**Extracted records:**

---*---

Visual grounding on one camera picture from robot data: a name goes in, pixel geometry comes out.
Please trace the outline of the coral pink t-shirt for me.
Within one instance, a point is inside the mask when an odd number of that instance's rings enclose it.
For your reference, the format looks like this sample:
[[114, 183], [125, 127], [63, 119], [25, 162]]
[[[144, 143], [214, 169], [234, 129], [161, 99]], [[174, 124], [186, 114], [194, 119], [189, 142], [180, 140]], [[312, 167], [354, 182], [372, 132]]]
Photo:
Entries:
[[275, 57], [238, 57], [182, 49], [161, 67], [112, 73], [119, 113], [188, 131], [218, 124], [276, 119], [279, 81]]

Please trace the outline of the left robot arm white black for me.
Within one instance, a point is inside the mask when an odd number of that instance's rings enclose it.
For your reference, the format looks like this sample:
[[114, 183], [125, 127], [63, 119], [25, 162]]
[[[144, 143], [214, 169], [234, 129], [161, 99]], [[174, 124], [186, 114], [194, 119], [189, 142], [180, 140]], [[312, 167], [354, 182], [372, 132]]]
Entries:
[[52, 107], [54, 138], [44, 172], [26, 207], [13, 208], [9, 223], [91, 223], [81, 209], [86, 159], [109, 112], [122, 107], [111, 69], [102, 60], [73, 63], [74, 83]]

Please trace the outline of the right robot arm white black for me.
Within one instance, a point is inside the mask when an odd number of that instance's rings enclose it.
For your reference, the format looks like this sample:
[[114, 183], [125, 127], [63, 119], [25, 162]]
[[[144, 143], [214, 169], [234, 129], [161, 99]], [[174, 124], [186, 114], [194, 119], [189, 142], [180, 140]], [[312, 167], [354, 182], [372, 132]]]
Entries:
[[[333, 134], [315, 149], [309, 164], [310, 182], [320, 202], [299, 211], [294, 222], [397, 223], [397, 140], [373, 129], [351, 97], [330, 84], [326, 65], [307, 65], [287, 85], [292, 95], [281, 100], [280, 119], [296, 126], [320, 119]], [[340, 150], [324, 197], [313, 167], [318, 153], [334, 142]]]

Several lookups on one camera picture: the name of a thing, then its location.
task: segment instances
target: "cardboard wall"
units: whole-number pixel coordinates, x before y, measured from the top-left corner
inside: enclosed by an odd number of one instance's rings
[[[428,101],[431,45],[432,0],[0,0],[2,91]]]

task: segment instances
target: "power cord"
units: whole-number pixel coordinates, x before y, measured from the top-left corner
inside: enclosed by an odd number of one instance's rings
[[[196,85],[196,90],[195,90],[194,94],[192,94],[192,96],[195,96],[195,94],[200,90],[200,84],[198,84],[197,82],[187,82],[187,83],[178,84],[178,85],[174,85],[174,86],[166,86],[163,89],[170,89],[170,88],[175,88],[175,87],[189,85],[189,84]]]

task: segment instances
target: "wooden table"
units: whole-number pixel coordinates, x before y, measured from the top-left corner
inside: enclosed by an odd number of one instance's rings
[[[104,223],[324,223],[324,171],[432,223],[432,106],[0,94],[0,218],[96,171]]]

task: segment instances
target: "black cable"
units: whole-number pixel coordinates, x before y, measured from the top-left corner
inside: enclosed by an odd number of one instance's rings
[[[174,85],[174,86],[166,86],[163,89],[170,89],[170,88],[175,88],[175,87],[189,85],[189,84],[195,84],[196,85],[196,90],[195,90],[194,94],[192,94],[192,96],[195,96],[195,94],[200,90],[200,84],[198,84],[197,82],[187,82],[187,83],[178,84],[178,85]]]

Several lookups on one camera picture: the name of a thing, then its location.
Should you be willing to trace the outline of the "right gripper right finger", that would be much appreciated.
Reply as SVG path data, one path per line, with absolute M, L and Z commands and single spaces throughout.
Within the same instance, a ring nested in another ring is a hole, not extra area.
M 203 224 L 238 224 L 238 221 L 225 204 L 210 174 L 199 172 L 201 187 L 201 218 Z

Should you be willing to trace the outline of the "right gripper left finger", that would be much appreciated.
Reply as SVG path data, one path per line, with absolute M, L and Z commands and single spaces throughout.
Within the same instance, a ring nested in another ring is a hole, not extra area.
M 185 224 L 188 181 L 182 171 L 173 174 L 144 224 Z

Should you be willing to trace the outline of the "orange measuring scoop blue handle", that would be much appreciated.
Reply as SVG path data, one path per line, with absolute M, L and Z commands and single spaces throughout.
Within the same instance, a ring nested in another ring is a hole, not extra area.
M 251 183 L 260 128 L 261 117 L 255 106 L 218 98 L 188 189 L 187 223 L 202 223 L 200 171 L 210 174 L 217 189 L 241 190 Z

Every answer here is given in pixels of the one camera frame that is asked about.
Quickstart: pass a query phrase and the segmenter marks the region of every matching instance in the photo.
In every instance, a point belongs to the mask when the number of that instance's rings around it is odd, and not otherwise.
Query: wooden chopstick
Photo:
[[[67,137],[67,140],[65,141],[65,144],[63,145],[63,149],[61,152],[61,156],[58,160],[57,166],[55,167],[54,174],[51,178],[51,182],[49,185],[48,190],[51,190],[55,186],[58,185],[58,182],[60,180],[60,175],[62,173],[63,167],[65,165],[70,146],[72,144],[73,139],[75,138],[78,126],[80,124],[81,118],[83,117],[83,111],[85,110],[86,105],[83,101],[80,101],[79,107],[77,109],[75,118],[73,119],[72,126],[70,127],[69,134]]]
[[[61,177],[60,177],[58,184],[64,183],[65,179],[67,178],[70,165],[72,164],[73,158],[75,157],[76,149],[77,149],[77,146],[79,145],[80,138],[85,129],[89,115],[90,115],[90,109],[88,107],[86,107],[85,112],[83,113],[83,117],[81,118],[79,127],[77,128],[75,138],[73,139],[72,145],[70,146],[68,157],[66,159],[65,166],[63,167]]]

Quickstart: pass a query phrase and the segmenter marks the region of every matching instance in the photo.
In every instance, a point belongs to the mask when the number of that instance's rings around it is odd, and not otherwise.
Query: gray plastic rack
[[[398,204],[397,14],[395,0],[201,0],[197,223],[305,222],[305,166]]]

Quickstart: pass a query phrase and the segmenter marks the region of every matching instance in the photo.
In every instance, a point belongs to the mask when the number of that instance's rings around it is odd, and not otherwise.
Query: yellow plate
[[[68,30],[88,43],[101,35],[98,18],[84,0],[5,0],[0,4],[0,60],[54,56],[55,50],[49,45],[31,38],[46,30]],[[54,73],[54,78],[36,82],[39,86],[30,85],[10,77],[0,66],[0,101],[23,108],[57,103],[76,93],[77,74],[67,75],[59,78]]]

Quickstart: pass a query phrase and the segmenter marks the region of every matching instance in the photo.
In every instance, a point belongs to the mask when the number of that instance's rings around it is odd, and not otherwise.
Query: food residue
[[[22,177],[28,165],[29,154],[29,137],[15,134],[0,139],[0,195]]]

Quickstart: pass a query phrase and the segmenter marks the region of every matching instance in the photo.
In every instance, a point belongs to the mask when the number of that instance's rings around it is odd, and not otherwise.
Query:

---*---

**What you are asked to do:**
Where a line contains "Query: food residue", begin there and output each line through the end of the data above, exactly; give no other lines.

**Answer box:**
Query: food residue
[[[22,177],[28,165],[29,154],[29,137],[15,134],[0,139],[0,195]]]

Quickstart: pass a query phrase and the segmenter marks the region of every matching instance in the photo.
In every instance, a point belongs to the mask when the number of that instance's rings around it is odd, and not otherwise.
Query:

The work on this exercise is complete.